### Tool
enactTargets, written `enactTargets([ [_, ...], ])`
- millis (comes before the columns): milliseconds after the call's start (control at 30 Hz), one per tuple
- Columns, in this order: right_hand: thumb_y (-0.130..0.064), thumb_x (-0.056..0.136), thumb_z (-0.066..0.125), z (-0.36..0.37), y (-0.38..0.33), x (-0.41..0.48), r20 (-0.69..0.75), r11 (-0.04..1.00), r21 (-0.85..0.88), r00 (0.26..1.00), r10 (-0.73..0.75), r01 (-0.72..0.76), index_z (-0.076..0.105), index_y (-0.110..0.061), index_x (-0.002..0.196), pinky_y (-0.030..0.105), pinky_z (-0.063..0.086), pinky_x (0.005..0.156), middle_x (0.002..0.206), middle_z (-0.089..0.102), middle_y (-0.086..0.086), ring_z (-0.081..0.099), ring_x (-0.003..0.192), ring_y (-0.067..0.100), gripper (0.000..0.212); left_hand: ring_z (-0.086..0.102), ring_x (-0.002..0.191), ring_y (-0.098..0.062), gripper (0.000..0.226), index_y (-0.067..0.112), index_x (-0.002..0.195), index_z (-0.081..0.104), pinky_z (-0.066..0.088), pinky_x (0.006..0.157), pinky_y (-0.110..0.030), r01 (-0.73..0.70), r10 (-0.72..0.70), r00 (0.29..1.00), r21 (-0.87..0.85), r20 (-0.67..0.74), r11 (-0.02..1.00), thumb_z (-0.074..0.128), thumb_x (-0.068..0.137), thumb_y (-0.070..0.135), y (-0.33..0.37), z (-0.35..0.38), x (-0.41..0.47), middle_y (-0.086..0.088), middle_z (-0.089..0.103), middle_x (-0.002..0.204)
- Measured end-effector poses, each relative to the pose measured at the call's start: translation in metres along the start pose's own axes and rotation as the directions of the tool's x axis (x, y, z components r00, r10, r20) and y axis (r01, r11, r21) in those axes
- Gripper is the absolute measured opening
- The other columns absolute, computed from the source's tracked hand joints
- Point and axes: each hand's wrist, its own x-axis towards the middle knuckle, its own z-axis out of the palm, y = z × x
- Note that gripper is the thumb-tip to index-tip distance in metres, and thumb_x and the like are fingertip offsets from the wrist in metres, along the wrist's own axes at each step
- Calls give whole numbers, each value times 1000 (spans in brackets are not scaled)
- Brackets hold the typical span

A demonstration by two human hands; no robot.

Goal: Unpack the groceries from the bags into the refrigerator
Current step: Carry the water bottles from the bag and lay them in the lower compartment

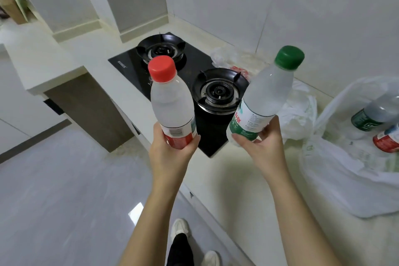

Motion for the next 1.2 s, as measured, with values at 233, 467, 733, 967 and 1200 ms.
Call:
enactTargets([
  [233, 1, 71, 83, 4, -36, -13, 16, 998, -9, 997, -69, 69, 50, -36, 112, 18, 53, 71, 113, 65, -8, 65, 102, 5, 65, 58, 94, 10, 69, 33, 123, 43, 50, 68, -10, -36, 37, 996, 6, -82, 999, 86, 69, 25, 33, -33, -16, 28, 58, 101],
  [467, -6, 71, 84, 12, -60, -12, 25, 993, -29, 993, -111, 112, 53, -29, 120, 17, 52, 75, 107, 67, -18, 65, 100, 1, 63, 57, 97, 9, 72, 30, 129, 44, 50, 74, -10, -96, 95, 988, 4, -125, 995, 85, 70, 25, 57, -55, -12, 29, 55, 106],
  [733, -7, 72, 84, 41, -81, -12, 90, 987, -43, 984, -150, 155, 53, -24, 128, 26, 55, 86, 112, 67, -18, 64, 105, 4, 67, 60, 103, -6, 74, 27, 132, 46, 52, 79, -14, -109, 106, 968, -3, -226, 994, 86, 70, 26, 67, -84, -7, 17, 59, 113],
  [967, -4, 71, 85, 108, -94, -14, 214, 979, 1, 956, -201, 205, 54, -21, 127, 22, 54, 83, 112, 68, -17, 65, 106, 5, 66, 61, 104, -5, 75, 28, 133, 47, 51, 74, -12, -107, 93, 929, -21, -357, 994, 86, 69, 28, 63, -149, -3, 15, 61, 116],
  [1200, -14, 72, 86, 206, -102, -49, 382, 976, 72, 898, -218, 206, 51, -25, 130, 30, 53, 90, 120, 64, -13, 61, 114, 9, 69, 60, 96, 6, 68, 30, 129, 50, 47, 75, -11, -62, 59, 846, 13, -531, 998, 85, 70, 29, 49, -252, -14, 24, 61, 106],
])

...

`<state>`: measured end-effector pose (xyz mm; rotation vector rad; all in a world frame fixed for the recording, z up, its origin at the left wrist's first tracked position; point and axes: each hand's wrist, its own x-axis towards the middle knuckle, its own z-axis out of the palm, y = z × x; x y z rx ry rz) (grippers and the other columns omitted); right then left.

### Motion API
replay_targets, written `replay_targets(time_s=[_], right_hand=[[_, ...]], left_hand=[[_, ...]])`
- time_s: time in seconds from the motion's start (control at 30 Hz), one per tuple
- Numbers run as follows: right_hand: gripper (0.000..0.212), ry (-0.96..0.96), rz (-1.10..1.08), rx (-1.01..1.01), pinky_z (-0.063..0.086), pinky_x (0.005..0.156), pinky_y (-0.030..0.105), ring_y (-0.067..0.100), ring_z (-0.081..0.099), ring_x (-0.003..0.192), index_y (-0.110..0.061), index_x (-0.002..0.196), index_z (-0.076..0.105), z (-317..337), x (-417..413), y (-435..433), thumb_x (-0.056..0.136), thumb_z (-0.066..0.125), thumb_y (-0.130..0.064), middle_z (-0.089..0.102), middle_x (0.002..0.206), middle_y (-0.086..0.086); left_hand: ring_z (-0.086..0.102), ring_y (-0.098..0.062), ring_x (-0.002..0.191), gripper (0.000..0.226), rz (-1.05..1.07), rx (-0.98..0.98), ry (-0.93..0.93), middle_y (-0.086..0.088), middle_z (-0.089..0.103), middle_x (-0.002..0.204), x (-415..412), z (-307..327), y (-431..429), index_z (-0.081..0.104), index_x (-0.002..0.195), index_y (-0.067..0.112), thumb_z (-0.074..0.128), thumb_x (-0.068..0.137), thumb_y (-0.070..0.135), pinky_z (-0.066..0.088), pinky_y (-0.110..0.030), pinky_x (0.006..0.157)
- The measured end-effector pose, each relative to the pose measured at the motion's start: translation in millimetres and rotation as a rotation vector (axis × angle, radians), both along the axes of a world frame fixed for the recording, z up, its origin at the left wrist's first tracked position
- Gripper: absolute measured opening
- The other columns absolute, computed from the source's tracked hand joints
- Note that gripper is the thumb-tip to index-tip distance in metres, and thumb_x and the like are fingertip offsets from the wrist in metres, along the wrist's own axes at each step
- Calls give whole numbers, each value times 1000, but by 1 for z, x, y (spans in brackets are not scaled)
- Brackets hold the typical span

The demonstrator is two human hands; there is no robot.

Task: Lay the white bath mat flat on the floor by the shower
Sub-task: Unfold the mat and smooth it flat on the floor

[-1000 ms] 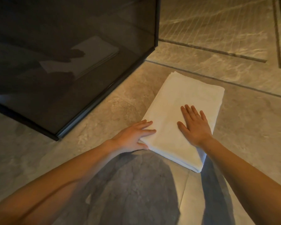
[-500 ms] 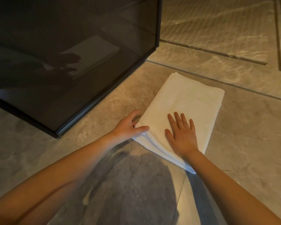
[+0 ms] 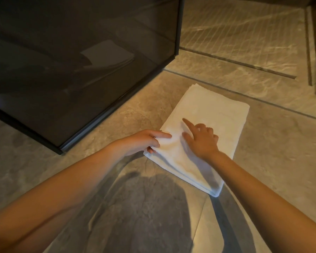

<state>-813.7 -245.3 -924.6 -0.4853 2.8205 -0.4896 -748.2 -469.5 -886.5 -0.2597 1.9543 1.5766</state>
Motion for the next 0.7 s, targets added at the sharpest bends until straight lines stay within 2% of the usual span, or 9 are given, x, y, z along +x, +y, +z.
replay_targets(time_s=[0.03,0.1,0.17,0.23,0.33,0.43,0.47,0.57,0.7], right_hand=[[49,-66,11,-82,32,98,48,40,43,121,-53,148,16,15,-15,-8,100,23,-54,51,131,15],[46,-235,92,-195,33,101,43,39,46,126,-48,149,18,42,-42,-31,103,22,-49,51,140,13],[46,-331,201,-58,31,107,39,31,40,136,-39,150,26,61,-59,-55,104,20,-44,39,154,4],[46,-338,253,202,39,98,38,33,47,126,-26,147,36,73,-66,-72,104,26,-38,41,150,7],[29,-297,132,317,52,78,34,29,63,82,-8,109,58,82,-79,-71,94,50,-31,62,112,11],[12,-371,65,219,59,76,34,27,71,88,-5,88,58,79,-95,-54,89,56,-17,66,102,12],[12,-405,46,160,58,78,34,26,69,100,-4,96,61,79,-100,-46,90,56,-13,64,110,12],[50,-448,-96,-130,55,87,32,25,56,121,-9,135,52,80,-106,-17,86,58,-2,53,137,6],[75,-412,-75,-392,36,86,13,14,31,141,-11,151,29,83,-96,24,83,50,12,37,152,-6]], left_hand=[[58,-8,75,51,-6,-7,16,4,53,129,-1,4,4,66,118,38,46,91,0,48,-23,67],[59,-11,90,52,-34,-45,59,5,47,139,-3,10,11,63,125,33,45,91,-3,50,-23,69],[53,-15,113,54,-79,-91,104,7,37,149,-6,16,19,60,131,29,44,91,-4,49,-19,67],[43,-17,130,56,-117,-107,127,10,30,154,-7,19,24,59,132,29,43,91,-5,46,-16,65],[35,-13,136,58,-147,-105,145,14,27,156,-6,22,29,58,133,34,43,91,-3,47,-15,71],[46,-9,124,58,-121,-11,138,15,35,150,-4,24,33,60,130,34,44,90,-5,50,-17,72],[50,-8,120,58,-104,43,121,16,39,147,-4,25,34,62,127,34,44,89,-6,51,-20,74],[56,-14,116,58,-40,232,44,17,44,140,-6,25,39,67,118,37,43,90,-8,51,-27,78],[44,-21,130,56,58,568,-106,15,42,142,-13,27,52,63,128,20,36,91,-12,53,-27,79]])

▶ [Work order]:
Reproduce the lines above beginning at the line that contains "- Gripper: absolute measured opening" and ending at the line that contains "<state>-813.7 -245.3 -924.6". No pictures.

▶ [Completed exercise]:
- Gripper: absolute measured opening
- The other columns absolute, computed from the source's tracked hand joints
- Note that gripper is the thumb-tip to index-tip distance in metres, and thumb_x and the like are fingertip offsets from the wrist in metres, along the wrist's own axes at each step
- Calls give whole numbers, each value times 1000, but by 1 for z, x, y (spans in brackets are not scaled)
- Brackets hold the typical span

The demonstrator is two human hands; there is no robot.

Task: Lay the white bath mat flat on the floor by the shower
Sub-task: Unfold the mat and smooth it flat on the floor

[-1000 ms] 
[-500 ms] 
[+0 ms] 

<state>-813.7 -245.3 -924.6 -0.4853 2.8205 -0.4896 -748.2 -469.5 -886.5 -0.2597 1.9543 1.5766</state>

What precedes this is the full answer.